You must install the UIMA plug-ins into Eclipse to enable this function.

The distribution includes a shell script/bat file to run the stand-alone with Eclipse version, called jcasgen_merge. This works by starting Eclipse in "headless" mode (no GUI) and invoking JCasGen within Eclipse. You will need to set the ECLIPSE_HOME environment variable or modify the jcasgen_merge shell script to specify where to find Eclipse. The version of Eclipse needed is 2.1 or higher, with the EMF plug-in and the UIMA runtime plug-in installed. A temporary workspace is used; the name/location of this is customizable in the shell script.

Log and error messages are written to the UIMA log. This file is called uima.log, and is located in the default working directory, which if not overridden, is the startup directory of Eclipse.

Running within Eclipse

There are two ways to run JCasGen within Eclipse, with this release.
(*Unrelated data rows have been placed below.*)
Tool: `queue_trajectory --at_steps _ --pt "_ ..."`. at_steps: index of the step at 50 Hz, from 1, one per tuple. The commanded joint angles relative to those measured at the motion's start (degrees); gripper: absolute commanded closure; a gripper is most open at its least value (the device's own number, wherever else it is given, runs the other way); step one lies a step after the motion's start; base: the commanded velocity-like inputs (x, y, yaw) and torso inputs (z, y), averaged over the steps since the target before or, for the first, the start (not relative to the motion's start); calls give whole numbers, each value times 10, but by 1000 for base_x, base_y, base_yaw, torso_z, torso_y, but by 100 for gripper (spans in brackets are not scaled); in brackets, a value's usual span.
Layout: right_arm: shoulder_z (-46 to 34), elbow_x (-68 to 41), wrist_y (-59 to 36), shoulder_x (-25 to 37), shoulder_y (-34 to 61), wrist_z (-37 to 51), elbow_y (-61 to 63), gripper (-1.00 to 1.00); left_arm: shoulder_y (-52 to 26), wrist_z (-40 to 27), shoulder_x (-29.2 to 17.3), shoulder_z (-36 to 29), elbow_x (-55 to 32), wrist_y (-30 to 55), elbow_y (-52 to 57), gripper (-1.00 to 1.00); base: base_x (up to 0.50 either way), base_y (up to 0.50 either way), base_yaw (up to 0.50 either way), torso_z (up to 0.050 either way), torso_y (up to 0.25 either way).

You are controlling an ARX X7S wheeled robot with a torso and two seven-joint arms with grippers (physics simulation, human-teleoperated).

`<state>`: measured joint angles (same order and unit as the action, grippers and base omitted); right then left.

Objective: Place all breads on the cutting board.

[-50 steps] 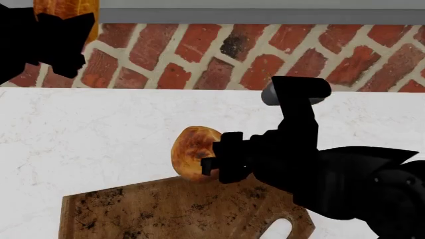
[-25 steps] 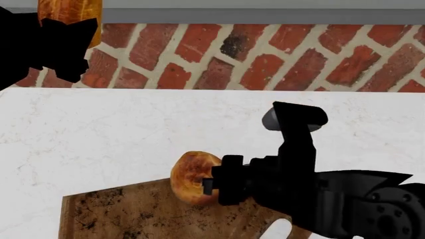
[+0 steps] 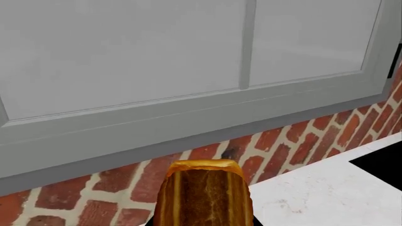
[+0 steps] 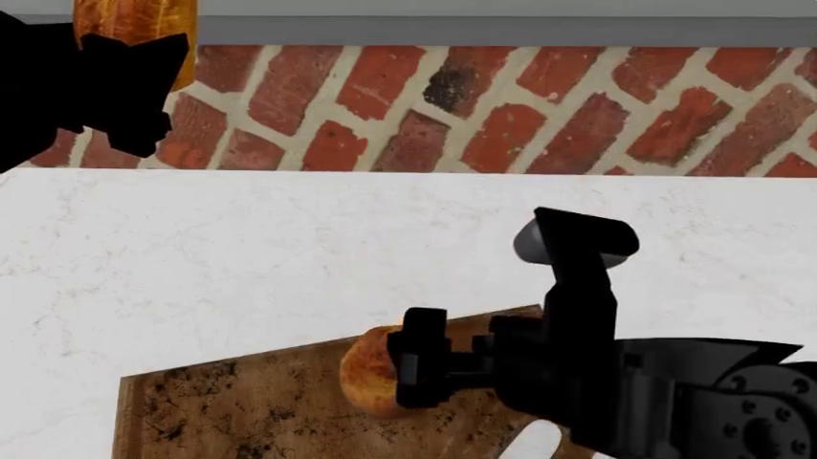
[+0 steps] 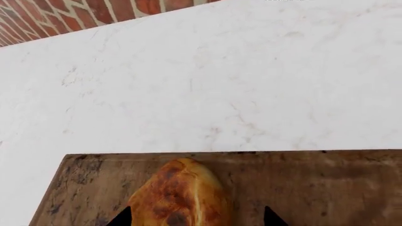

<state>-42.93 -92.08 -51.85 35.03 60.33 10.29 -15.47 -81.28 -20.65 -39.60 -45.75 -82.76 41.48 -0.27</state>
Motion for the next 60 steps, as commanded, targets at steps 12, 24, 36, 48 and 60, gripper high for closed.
queue_trajectory --at_steps 12,24,36,48,60 --pt "18 -45 -42 27 54 58 45 -100 -4 -6 -3 8 -3 -1 4 100 0 0 0 0 1" --pt "28 -84 -104 52 164 124 65 -100 -49 -8 -10 -20 -40 87 23 100 0 0 0 0 1" --pt "40 -96 -120 72 212 142 72 -100 -86 -29 2 -36 -134 176 -10 100 0 0 0 1 1" --pt "39 -75 -112 69 221 126 58 -100 -112 -48 6 -80 -205 276 10 100 0 0 0 0 1" --pt "37 -74 -115 69 233 129 54 -100 -160 -45 28 -143 -272 392 22 100 0 0 0 0 1"
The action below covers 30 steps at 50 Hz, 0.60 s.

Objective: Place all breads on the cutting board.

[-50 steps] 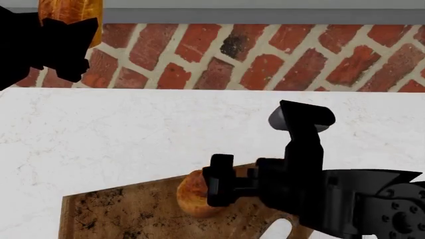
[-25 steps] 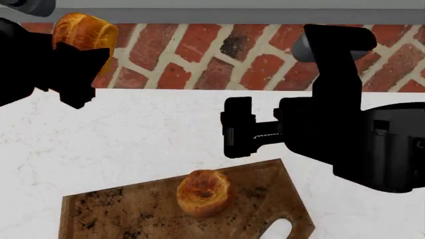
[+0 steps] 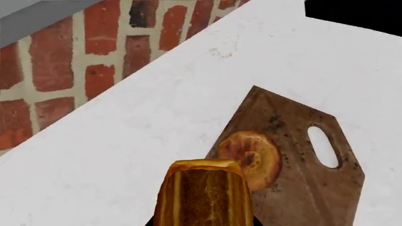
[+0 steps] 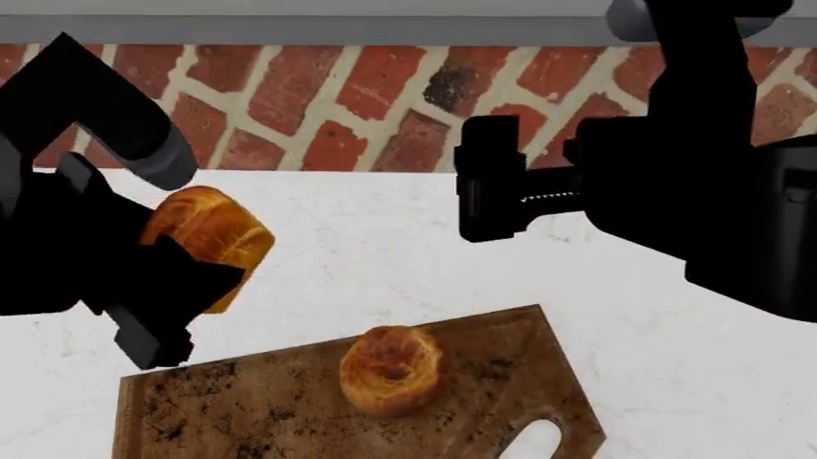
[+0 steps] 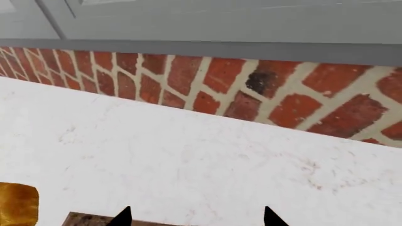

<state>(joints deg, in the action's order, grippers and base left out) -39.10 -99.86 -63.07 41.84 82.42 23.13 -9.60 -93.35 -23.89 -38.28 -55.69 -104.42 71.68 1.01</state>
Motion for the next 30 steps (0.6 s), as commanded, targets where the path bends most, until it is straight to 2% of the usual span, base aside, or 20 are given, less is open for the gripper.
queue_trajectory --at_steps 1,17,30 --pt "0 -1 -5 1 16 2 -3 -100 -38 -15 15 -47 -54 91 10 100 0 0 0 0 0" --pt "3 3 6 5 9 -3 -2 -100 -53 40 36 -73 -29 128 6 100 0 0 0 1 1" --pt "4 3 15 12 -7 -7 6 -100 -67 156 64 -86 64 136 -20 100 0 0 0 0 1"
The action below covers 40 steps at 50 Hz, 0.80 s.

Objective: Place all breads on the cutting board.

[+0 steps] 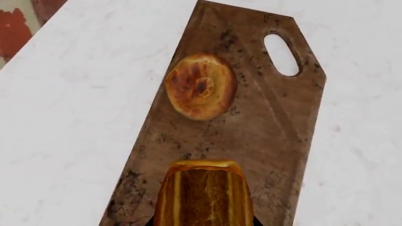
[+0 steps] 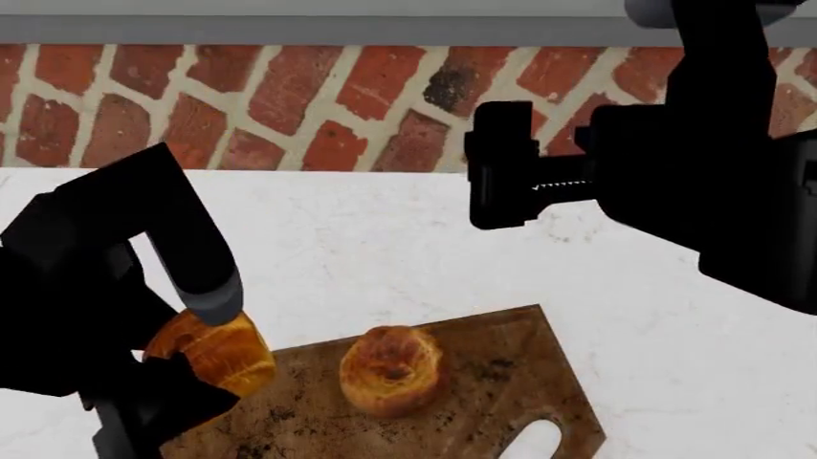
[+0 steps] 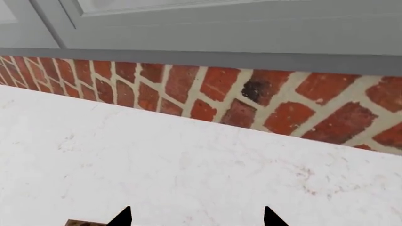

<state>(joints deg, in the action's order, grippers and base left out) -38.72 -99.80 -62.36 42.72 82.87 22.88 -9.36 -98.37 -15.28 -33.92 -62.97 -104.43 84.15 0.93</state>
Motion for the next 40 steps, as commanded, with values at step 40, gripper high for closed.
queue_trajectory --at_steps 40 --pt "6 -12 29 15 -46 -5 28 -100 15 221 64 -119 230 -46 -42 100 0 0 0 0 1"
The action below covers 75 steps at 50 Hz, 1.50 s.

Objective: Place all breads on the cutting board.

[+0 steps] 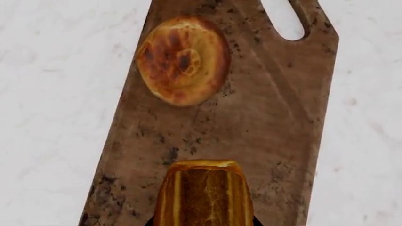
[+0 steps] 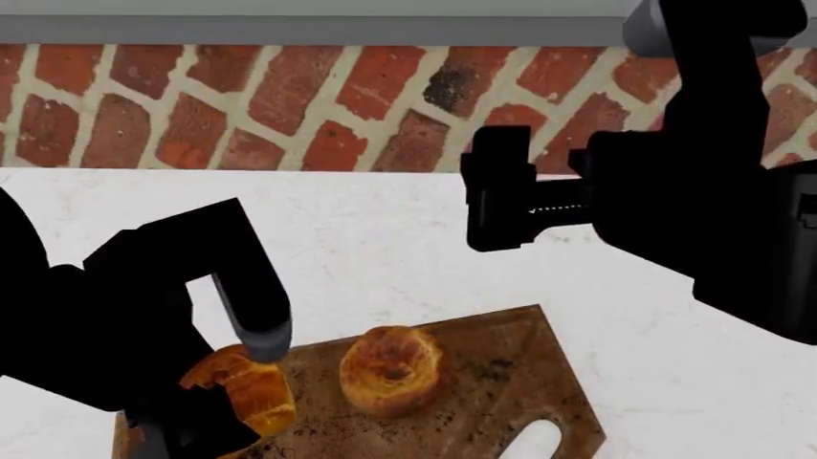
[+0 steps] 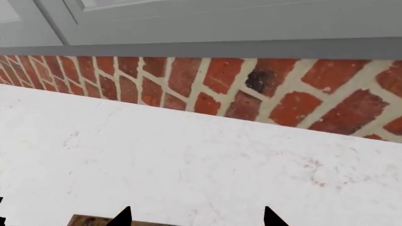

The first way is to configure an Eclipse external tools launcher, and use it to run the stand-alone shell scripts, with the arguments filled in. Here’s a picture of a typical launcher configuration screen (you get here by navigating from the top menu: Run –> External Tools –> External tools...).

The second way to run within Eclipse is to use the Analysis Engine Configurator tool Chapter 7. The UIMA Component Descriptor Editor User’s Guide. This tool can be configured to automatically launch JCasGen whenever the descriptor is modified. In this release, this operation completely regenerates the files, even if just a small thing changed. So you probably don’t want to enable this all the time. The configurator tool has an option to enable/disable this function.